- **Requirement**
Would you return the data exactly as given, except for its pictures?

=== Section Start ===

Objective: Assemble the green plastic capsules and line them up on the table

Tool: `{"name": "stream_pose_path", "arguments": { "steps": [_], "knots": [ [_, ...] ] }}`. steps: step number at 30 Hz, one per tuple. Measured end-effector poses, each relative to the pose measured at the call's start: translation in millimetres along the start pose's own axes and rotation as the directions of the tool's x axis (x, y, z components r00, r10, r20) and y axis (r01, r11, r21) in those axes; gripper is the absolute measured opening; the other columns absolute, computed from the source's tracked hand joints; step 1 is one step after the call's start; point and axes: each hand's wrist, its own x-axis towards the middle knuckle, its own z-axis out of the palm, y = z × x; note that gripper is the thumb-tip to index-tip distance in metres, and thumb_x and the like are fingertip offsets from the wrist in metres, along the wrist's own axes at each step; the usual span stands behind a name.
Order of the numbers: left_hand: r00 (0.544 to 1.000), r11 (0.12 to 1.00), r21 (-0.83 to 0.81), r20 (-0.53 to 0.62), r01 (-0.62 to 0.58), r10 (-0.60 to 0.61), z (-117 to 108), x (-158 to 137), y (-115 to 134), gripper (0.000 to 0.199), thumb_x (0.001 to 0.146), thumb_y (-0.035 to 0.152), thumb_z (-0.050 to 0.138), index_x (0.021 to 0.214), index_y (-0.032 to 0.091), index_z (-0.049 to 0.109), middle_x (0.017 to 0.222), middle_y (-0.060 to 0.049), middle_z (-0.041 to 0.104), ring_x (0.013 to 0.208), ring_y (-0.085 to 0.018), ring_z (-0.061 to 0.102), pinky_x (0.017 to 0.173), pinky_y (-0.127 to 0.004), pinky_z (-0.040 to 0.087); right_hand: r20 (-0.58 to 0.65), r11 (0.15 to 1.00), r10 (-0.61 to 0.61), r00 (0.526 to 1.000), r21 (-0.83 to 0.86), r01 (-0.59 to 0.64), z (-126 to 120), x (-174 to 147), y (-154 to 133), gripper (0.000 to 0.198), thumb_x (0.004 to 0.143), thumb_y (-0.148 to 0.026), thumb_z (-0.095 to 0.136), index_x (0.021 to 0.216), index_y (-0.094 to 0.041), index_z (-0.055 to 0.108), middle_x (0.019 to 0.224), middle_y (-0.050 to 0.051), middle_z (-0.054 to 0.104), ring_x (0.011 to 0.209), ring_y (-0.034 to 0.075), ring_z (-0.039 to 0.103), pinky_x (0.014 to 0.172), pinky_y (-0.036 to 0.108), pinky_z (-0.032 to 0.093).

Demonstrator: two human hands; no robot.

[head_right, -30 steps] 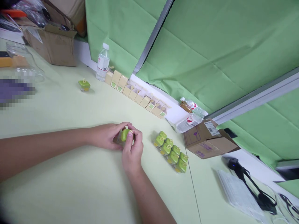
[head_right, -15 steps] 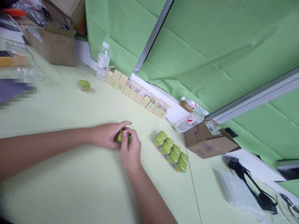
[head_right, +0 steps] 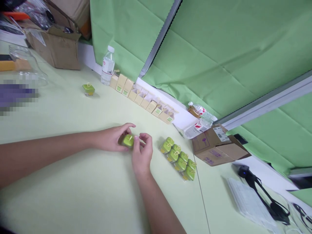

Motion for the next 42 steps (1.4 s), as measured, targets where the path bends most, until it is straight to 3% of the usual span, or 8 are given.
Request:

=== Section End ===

- **Task answer**
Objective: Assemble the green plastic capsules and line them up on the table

Tool: `{"name": "stream_pose_path", "arguments": { "steps": [_], "knots": [ [_, ...] ] }}`. steps: step number at 30 Hz, one per tuple. Measured end-effector poses, each relative to the pose measured at the call's start: translation in millimetres along the start pose's own axes and rotation as the directions of the tool's x axis (x, y, z components r00, r10, r20) and y axis (r01, r11, r21) in those axes; gripper is the absolute measured opening; the other columns absolute, computed from the source's tracked hand joints; step 1 is one step after the call's start; point and axes: each hand's wrist, its own x-axis towards the middle knuckle, its own z-axis out of the palm, y = z × x; note that gripper is the thumb-tip to index-tip distance in metres, and thumb_x and the like are fingertip offsets from the wrist in metres, along the wrist's own axes at each step; the usual span stands behind a name.
Order of the numbers: left_hand: r00 (0.544 to 1.000), r11 (0.12 to 1.00), r21 (-0.83 to 0.81), r20 (-0.53 to 0.62), r01 (-0.62 to 0.58), r10 (-0.60 to 0.61), z (-117 to 108), x (-158 to 137), y (-115 to 134), gripper (0.000 to 0.199), thumb_x (0.001 to 0.146), thumb_y (-0.035 to 0.152), thumb_z (-0.050 to 0.138), index_x (0.021 to 0.214), index_y (-0.032 to 0.091), index_z (-0.049 to 0.109), middle_x (0.017 to 0.222), middle_y (-0.060 to 0.049), middle_z (-0.041 to 0.104), ring_x (0.013 to 0.208), ring_y (-0.085 to 0.018), ring_z (-0.061 to 0.102), pinky_x (0.017 to 0.173), pinky_y (-0.127 to 0.004), pinky_z (-0.040 to 0.087); right_hand: r20 (-0.58 to 0.65), r11 (0.15 to 1.00), r10 (-0.61 to 0.61), r00 (0.526 to 1.000), r21 (-0.83 to 0.86), r01 (-0.59 to 0.64), z (-126 to 120), x (-174 to 147), y (-154 to 133), gripper (0.000 to 0.198), thumb_x (0.004 to 0.143), thumb_y (-0.148 to 0.026), thumb_z (-0.095 to 0.136), index_x (0.021 to 0.216), index_y (-0.094 to 0.041), index_z (-0.055 to 0.108), middle_x (0.019 to 0.224), middle_y (-0.050 to 0.051), middle_z (-0.054 to 0.104), ring_x (0.011 to 0.209), ring_y (-0.034 to 0.075), ring_z (-0.039 to 0.103), pinky_x (0.014 to 0.172), pinky_y (-0.036 to 0.108), pinky_z (-0.032 to 0.093).

Demonstrator: two human hands; no robot.

[head_right, -30 steps] 
[head_right, -15 steps] 
[head_right, +0 steps] 

Motion for the next 42 steps (1.4 s), as measured, targets where the path bends most, until it is straight to 3% of the usual span, or 8 are given.
Request:

Nothing more belongs to this exercise.